Gram-Schmidt process

Given a basis $\{\boldsymbol{w}_1,\boldsymbol{w}_2,\cdots,\boldsymbol{w}_r\}$ for the subspace $W$ of $\mathbb{R}^n$, we can construct an orthogonal basis $\{\boldsymbol{v}_1,\boldsymbol{v}_2,\cdots,\boldsymbol{v}_r\}$ for $W$ where:

$$\begin{align*} \boldsymbol{v}_1&=\boldsymbol{w}_1\\ \boldsymbol{v}_2 &=\boldsymbol{w}_2- \frac{\boldsymbol{w}_2\cdot\boldsymbol{v}_1} {\Vert\boldsymbol{v}_1\Vert^2}\boldsymbol{v}_1\\ \boldsymbol{v}_3&=\boldsymbol{w}_3- \Big(\frac{\boldsymbol{w}_3\cdot\boldsymbol{v}_1} {\Vert\boldsymbol{v}_1\Vert^2}\boldsymbol{v}_1+ \frac{\boldsymbol{w}_3\cdot\boldsymbol{v}_2}{\Vert\boldsymbol{v}_2\Vert^2}\boldsymbol{v}_2\Big)\\ \boldsymbol{v}_4&=\boldsymbol{w}_4- \Big(\frac{\boldsymbol{w}_4\cdot\boldsymbol{v}_1} {\Vert\boldsymbol{v}_1\Vert^2}\boldsymbol{v}_1+ \frac{\boldsymbol{w}_4\cdot\boldsymbol{v}_2} {\Vert\boldsymbol{v}_2\Vert^2}\boldsymbol{v}_2+ \frac{\boldsymbol{w}_4\cdot\boldsymbol{v}_3} {\Vert\boldsymbol{v}_3\Vert^2}\boldsymbol{v}_3 \Big)\\\\ &\;\;\;\;\;\;\;\;\;\;\;\;\;\;\;\;\;\;\;\;\;\;\vdots\\\\ \boldsymbol{v}_r&=\boldsymbol{w}_r- \Big(\frac{\boldsymbol{w}_r\cdot\boldsymbol{v}_1} {\Vert\boldsymbol{v}_1\Vert^2}\boldsymbol{v}_1+ \frac{\boldsymbol{w}_r\cdot\boldsymbol{v}_2} {\Vert\boldsymbol{v}_2\Vert^2}\boldsymbol{v}_2+ \frac{\boldsymbol{w}_r\cdot\boldsymbol{v}_3} {\Vert\boldsymbol{v}_3\Vert^2}\boldsymbol{v}_3+\cdots+ \frac{\boldsymbol{w}_r\cdot\boldsymbol{v}_{r-1}} {\Vert\boldsymbol{v}_{r-1}\Vert^2}\boldsymbol{v}_{r-1} \Big) \end{align*}$$

Note that we can easily convert any orthogonal basis into an orthonormal basis using theoremlink.
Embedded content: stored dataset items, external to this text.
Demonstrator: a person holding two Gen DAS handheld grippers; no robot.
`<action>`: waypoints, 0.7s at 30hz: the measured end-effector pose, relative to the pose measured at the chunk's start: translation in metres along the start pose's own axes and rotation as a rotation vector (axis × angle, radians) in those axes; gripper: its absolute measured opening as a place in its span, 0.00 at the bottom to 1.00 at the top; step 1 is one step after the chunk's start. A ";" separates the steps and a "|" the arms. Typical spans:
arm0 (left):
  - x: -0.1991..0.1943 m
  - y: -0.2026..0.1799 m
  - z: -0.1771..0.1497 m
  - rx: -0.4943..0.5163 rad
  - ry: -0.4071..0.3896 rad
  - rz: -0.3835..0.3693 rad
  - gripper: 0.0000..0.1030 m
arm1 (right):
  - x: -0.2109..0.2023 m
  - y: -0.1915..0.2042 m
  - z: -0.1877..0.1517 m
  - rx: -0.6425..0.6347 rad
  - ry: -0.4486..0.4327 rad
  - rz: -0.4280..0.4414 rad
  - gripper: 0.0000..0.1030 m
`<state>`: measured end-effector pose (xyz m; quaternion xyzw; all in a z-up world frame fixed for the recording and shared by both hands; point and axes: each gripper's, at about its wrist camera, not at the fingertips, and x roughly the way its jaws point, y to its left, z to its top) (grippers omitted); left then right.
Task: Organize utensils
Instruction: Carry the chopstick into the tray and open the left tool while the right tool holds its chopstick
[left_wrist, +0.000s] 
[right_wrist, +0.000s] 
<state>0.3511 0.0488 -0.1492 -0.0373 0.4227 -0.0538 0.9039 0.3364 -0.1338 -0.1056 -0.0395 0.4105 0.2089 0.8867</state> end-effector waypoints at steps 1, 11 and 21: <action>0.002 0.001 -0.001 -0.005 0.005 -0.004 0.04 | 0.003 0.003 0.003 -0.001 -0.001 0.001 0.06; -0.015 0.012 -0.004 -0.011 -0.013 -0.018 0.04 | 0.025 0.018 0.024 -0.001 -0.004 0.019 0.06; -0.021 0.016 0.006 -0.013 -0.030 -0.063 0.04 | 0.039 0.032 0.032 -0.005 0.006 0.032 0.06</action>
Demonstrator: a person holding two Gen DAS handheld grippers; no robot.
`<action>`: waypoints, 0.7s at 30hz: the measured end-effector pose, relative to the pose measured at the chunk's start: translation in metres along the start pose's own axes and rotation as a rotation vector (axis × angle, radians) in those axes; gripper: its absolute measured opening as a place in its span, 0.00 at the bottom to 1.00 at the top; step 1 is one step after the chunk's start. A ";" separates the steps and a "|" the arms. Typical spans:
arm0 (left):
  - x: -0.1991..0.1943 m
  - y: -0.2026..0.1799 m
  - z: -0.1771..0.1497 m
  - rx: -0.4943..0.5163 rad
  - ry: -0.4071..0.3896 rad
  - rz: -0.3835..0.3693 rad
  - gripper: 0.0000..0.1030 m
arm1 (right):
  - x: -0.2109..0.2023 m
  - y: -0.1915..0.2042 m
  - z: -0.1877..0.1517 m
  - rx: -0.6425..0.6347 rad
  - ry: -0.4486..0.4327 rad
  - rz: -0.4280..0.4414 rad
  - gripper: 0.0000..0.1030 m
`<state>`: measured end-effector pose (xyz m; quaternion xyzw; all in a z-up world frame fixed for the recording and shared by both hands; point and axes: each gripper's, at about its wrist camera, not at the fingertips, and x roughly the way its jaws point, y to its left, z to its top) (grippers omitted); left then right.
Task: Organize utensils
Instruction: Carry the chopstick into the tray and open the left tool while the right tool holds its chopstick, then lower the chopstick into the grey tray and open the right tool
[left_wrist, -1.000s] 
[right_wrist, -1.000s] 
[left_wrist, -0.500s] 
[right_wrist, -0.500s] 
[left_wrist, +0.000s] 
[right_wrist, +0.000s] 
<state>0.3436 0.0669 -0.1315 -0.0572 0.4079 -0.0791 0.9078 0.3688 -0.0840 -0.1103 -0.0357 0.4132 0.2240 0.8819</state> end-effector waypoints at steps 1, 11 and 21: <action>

Proof. Let $W$ be any subspace for a vector space $V$. Let the basis for $W$ be $\{\boldsymbol{w}_1,\boldsymbol{w}_2,\cdots,\boldsymbol{w}_r\}$.

We first let $\boldsymbol{v}_1=\boldsymbol{w}_1$. Let $W_1$ be the subspace spanned by $\boldsymbol{w}_1$, which means that $\{\boldsymbol{w}_1\}$ is the basis for $W_1$. Since $W_1$ is spanned by a single basis vector, $W_1$ is simply a line. We can construct $\boldsymbol{v}_2$ that is orthogonal to $\boldsymbol{v}_1$ using $\boldsymbol{w}_2$ like so:

$$\begin{equation}\label{eq:DlntcNN5PCsJKfkc7Sz} \boldsymbol{v}_2= \boldsymbol{w}_2-\mathrm{Proj}_{W_1}(\boldsymbol{w}_2) \end{equation}$$

Visually, the relationship between the vectors is:

By theoremlink, we can express the projection as:

$$\begin{equation}\label{eq:NOHA67ECOblfxSXhX0m} \mathrm{Proj}_{W_1}(\boldsymbol{w}_2)= \frac{\boldsymbol{w}_2\cdot\boldsymbol{v}_1}{\Vert\boldsymbol{v}_1\Vert^2}\boldsymbol{v}_1 \end{equation}$$

Substituting \eqref{eq:NOHA67ECOblfxSXhX0m} into \eqref{eq:DlntcNN5PCsJKfkc7Sz} gives:

$$\boldsymbol{v}_2 =\boldsymbol{w}_2- \frac{\boldsymbol{w}_2\cdot\boldsymbol{v}_1} {\Vert\boldsymbol{v}_1\Vert^2}\boldsymbol{v}_1$$

Great, we've managed to find $\boldsymbol{v}_2$ that is orthogonal to $\boldsymbol{v}_1$. Next, to construct $\boldsymbol{v}_3$ that is orthogonal to both $\boldsymbol{v}_1$ and $\boldsymbol{v}_2$ using $\boldsymbol{w}_3$, we find a vector orthogonal to the subspace $W_2$ spanned by $\boldsymbol{v}_1$ and $\boldsymbol{v}_2$. Since $\boldsymbol{v}_1$ and $\boldsymbol{v}_2$ are linearly independent and span $W_2$, they form a basis for $W_2$. Note that, unlike $W_1$ which traced a line, $W_2$ is a flat plane.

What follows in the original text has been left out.